**PROBLEM DETAILS:**
Begin your copy at the line that contains "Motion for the" and carry it on, exactly, to the last line of the material below.
◆ ◆ ◆ ◆
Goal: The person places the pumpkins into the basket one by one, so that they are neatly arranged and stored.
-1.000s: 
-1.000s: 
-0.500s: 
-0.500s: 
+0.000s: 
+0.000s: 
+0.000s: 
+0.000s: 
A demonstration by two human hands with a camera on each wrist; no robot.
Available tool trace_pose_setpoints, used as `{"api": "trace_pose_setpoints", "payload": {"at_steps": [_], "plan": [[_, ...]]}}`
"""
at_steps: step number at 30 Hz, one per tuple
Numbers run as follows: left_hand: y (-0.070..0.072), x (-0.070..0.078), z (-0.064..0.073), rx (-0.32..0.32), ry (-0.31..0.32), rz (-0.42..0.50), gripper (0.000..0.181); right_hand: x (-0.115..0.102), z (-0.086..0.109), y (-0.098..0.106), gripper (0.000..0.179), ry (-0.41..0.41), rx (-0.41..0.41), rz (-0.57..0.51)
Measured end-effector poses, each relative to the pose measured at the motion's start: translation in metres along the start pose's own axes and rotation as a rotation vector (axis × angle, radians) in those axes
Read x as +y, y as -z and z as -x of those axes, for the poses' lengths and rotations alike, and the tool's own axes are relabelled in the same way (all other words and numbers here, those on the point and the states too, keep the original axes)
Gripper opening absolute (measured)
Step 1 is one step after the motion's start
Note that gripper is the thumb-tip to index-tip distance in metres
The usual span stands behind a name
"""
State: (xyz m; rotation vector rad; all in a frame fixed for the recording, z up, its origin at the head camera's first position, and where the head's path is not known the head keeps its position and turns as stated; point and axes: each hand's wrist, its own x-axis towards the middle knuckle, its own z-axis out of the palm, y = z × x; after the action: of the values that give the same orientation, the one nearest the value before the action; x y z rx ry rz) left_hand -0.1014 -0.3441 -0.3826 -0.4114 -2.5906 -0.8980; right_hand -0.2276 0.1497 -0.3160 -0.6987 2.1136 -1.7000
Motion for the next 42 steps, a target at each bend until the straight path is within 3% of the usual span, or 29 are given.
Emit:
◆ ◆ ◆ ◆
**YOUR RESPONSE:**
Motion for the next 42 steps, a target at each bend until the straight path is within 3% of the usual span, or 29 are given.
Emit:

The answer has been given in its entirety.